Please copy out every line of the listing below in which the word "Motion" appears.

##########

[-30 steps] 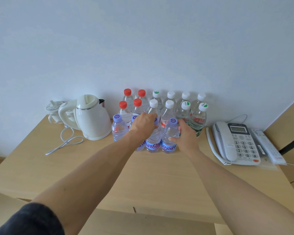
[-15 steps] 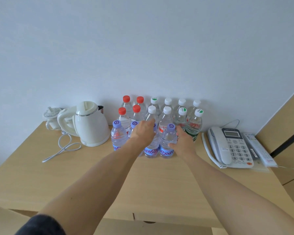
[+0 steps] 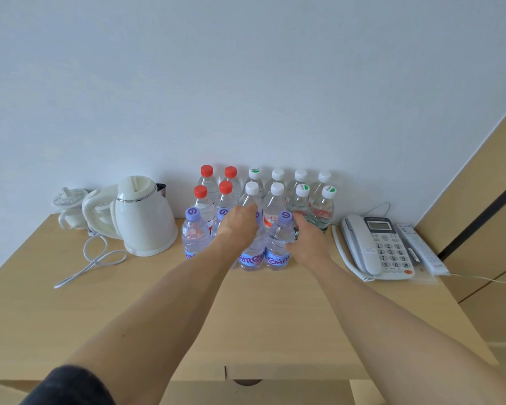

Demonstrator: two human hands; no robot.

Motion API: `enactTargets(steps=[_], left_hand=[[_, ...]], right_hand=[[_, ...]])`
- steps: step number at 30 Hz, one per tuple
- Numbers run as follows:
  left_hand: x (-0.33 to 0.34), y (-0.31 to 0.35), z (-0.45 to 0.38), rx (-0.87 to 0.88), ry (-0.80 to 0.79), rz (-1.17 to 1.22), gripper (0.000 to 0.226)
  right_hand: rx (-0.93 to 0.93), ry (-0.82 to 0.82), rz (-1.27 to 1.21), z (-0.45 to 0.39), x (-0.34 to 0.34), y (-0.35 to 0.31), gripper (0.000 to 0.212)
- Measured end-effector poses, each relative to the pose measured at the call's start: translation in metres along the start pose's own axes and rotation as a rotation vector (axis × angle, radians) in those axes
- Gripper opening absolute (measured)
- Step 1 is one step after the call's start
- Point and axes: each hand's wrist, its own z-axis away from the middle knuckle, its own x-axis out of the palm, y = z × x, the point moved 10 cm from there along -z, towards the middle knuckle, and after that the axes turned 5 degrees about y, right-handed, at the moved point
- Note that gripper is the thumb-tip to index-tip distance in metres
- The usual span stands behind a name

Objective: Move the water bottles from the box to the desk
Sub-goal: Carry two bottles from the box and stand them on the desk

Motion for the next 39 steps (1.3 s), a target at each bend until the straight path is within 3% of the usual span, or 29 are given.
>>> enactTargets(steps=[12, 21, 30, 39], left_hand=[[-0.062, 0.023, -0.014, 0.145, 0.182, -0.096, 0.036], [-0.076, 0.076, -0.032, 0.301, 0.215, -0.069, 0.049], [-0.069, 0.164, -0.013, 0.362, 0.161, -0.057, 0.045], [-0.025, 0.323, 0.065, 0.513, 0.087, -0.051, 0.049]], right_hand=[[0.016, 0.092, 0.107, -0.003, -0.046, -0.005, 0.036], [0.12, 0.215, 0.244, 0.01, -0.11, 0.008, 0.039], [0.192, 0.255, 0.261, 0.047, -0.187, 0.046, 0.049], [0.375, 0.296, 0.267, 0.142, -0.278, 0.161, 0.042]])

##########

- SOLUTION TO THE PROBLEM:
Motion API: `enactTargets(steps=[_], left_hand=[[_, ...]], right_hand=[[_, ...]])`
Motion for the next 39 steps (1.3 s), a target at each bend until the straight path is within 3% of the usual span, or 29 are given.

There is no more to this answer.